(Provided material Opens)

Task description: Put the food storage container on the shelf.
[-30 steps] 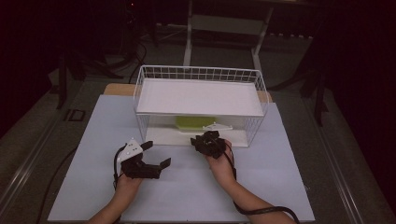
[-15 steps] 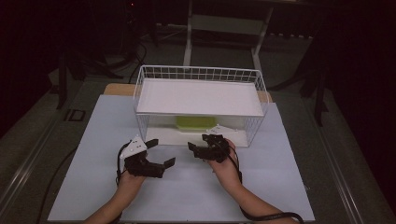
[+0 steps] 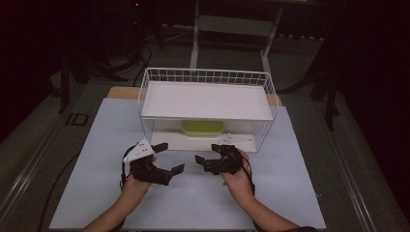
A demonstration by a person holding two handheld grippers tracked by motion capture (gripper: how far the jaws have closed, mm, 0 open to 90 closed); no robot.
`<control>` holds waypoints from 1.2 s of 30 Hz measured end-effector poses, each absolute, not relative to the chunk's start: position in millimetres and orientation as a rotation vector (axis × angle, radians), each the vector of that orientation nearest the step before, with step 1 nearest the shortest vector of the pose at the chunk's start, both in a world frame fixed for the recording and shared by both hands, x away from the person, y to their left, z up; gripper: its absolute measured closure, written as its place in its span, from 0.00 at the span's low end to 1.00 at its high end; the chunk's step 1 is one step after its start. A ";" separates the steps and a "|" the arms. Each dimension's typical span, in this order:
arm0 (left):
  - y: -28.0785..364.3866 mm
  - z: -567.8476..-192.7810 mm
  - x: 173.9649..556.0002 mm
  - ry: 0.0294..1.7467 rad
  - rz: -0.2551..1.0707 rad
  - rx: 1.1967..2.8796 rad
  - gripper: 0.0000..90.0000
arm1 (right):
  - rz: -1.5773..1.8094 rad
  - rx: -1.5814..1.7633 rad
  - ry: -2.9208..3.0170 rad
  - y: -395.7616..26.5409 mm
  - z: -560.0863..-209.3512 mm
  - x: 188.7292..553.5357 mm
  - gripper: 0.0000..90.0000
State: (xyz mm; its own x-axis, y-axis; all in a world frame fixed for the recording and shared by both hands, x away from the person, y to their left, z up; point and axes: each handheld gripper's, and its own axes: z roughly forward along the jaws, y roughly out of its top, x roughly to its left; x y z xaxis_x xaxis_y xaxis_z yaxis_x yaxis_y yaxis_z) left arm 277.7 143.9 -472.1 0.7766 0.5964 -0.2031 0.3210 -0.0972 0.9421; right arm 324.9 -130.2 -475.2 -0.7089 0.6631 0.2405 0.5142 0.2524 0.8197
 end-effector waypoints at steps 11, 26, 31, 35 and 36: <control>146.5 -463.8 260.5 0.689 0.220 1.727 0.00 | 1.492 1.069 2.357 -146.0 -464.7 305.3 0.20; 162.1 -461.3 239.1 0.690 0.220 1.712 0.00 | 1.533 0.999 2.293 -183.2 -445.9 275.0 0.21; 166.6 -462.1 233.3 0.686 0.224 1.716 0.00 | 1.533 1.005 2.274 -196.1 -446.7 270.5 0.21; 172.1 -465.5 228.2 0.691 0.239 1.724 0.00 | 1.516 0.993 2.284 -209.2 -451.2 266.4 0.20; 173.0 -467.1 227.1 0.692 0.238 1.723 0.00 | 1.502 0.972 2.286 -211.0 -452.1 264.2 0.19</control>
State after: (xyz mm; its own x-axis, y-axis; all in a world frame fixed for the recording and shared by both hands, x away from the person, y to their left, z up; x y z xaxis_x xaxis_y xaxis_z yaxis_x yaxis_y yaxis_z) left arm 227.1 173.0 -467.1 0.8018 0.5628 -0.2011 0.3198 -0.1197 0.9399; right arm 264.2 -211.0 -452.1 -0.7506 0.6423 0.1551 0.3972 0.2509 0.8828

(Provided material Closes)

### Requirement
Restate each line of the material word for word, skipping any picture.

### Response box
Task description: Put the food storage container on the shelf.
[-30 steps] 
[-15 steps] 
[+0 steps] 
A demonstration by a person holding two handheld grippers tracked by motion capture (gripper: how far the jaws have closed, mm, 0 open to 90 closed); no robot.
`<control>` holds waypoints from 1.2 s of 30 Hz measured end-effector poses, each absolute, not relative to the chunk's start: position in millimetres and orientation as a rotation vector (axis × angle, radians), each the vector of that orientation nearest the step before, with step 1 nearest the shortest vector of the pose at the chunk's start, both in a world frame fixed for the recording and shared by both hands, x away from the person, y to their left, z up; gripper: its absolute measured closure, written as its place in its span, from 0.00 at the span's low end to 1.00 at its high end; the chunk's step 1 is one step after its start. A ";" separates the steps and a "|" the arms. Each dimension's typical span, in this order:
arm0 (left):
  - y: -28.0785..364.3866 mm
  - z: -567.8476..-192.7810 mm
  - x: 173.9649..556.0002 mm
  - ry: 0.0294..1.7467 rad
  - rz: -0.2551..1.0707 rad
  - rx: 1.1967..2.8796 rad
  - gripper: 0.0000..90.0000
arm1 (right):
  - rz: -1.5773..1.8094 rad
  - rx: -1.5814..1.7633 rad
  - ry: -2.9208..3.0170 rad
  - y: -395.7616..26.5409 mm
  - z: -560.0863..-209.3512 mm
  - x: 188.7292..553.5357 mm
  - gripper: 0.0000..90.0000
State: (xyz mm; its own x-axis, y-axis; all in a world frame fixed for the recording and shared by both hands, x away from the person, y to their left, z up; point and axes: each handheld gripper's, and its own axes: z roughly forward along the jaws, y roughly out of its top, x roughly to its left; x y z xaxis_x xaxis_y xaxis_z yaxis_x yaxis_y yaxis_z) left arm 277.7 143.9 -472.1 0.7766 0.5964 -0.2031 0.3210 -0.0972 0.9421; right arm 324.9 -130.2 -475.2 -0.7089 0.6631 0.2405 0.5142 0.2524 0.8197
 end-effector waypoints at steps 11, 26, 31, 35 and 36: <control>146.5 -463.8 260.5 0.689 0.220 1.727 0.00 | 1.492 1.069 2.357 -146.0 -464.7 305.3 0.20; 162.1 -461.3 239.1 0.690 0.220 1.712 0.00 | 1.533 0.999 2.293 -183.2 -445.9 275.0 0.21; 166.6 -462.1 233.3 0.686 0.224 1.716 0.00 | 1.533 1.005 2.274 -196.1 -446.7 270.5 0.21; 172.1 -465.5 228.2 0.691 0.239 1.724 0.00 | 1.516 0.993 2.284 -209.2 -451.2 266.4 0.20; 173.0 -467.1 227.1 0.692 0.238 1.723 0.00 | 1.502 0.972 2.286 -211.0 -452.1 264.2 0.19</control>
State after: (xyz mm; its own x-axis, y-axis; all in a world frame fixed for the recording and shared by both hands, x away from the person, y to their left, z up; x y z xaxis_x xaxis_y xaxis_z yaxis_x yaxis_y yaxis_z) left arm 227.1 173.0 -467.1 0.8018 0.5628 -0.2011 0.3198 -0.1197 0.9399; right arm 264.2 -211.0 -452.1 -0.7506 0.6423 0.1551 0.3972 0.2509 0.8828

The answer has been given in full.